Thursday, December 25, 2008

Caregiver

Chris and Kasia lived in Rockford, it is a small, quiet charming town, 60 miles away from Chicago. It was not a dream location of where you would like to live ones you move to America but at least it was safe.
On our way there from the airport, all you could see were fields, no sky rises, no beautiful designer shops, no breath taking views but fields, fields, fields.
Finally, we stopped at a big, beautiful house where Kasia and Eleanore lived.
Kasia
was taking care of Eleanore for the past 2 years and now I was supposed to take over. Chris,on the other hand, was taking care of an older gentleman but he was more of a companion to him than a caregiver. he lived 10 minutes away from Eleanor.
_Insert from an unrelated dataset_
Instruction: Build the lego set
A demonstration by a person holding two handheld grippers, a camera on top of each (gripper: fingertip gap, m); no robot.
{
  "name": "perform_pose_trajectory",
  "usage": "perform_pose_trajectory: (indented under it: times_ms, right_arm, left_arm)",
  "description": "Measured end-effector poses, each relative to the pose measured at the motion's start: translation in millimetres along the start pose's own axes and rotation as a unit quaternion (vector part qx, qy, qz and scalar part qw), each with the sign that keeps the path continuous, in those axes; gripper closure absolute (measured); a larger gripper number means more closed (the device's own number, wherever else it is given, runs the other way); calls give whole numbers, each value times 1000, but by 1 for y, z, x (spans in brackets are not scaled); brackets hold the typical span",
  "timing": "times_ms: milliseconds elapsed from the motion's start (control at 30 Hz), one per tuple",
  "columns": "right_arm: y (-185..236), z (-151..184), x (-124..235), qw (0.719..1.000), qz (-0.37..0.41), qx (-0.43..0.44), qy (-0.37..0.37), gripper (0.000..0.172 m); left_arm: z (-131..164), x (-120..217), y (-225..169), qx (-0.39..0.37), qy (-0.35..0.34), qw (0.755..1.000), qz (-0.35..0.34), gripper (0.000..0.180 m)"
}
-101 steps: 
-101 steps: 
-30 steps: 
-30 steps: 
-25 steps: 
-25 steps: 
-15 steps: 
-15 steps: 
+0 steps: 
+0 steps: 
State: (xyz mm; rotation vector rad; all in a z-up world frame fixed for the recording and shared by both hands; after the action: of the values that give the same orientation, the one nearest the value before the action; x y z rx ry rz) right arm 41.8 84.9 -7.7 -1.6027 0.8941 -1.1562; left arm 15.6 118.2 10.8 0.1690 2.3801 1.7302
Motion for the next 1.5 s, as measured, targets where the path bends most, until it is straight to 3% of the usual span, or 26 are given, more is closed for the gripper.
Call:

Eleanore was an 82 year old lady who went through stroke and had hard time moving left side of her entire body. When I met her she was sitting on a big Lazy chair on which she spend most of her time. It was an uncomfortable feeling to introduce yourself to a stranger and proclaim that from now on you will be living and using that person's house while taking care of her.
I had no experience being a care giver or rather somebodies "doer". All I knew was that Eleanore was an older person who deserved as much respect and help as I could possibly give.
I must admit she made that statement very hard to fulfill.
Eleanor's family had one of the biggest businesses in Rockford, and yet were extremely thrifty, they made glass for cars, windows, mirrors, bathrooms, anything you could imagine and in the past Eleanor was the big boss. After the stroke she couldn't do that anymore and that caused a lot of anxiety,depression and anger in her.
Chris and Kasia new about it but never shared that piece of information with me. Three days after my arrival they left to Poland and to my surprise they never checked in. Chris did, ones, to make sure that I will send them my first check for giving me this job opportunity, I must admit great friend.
In three days, I had to learn as much as possible about Eleanor's life routine, every time I forgot about something she would get very frustrated and mean.
It was an overwhelming experience, in my eyes, she was a weak elderly person who needed help but it turned out completely opposite. I was the one who needed support, Eleanore was very set in her ways and needed my constant and instant assistance, she expected me to be her hands and legs 24/7.
Every morning, I was being woken up at 6 am by a bell, my job responsibilities were to help her get ready for a day, help her get up from bed, put her in a wheelchair, take her to the bathroom, prepare her for bath, wash her, dress her, undress her, do her hair, nail, make up, make breakfast, feed her cat, clean after her, make bed, clean after the cat, make lunch, clean the house, clean the outdoors, do exercises with her, take care of mail, do all her errands,make diner, prepare her for bed and finally my day was over by 9pm. I had never complained about anything I just wished she wasn't that quite. I was hoping that living with a native speaker would improve my English but she never thought of me as friend I was simply help. Eleanore would never talk to me unless it was connected to my choirs.
That situation lasted good eight months, no acceptance from her side at all. I think, that just after two weeks of being there I was crying every night. What upset me the most was that I was trying my hardest, I was always upbeat, I never complained I would take in all her orders and perform them right away , I would try to take her outdoors or rent movies, nothing worked.
That summer though something changed.
She would let me go outside and play volleyball twice a week for three hours and in a winter time I could go to a classes in the nearest community college. She didn't like the idea of me leaving the house, not even for a minute but she probably realized that I was getting more and more depressed and with her family intervention I was allowed to go. I just turned 21 then and I had no friends, no social life, no happiness.
After almost two years I left, I left with almost $80,000 in my banking account. Financial Independence was the only good thing that came out from this entire deal, me being able to move on and not worrying about place to live, car or food was great.
Eleanore was upset with my decision, she cried and didn't want me to leave which was very moving and sweet especially coming from her but I simply have had enough.
Working for Eleanore was intense and dramatic but after making the road smooth I thought bringing my sister over to replace me wouldn't be such a bad idea. My mother didn't know how to help her anymore and we thought her drug source would be caught out and things would straighten up. Oh boy, we couldn't be more mistaken.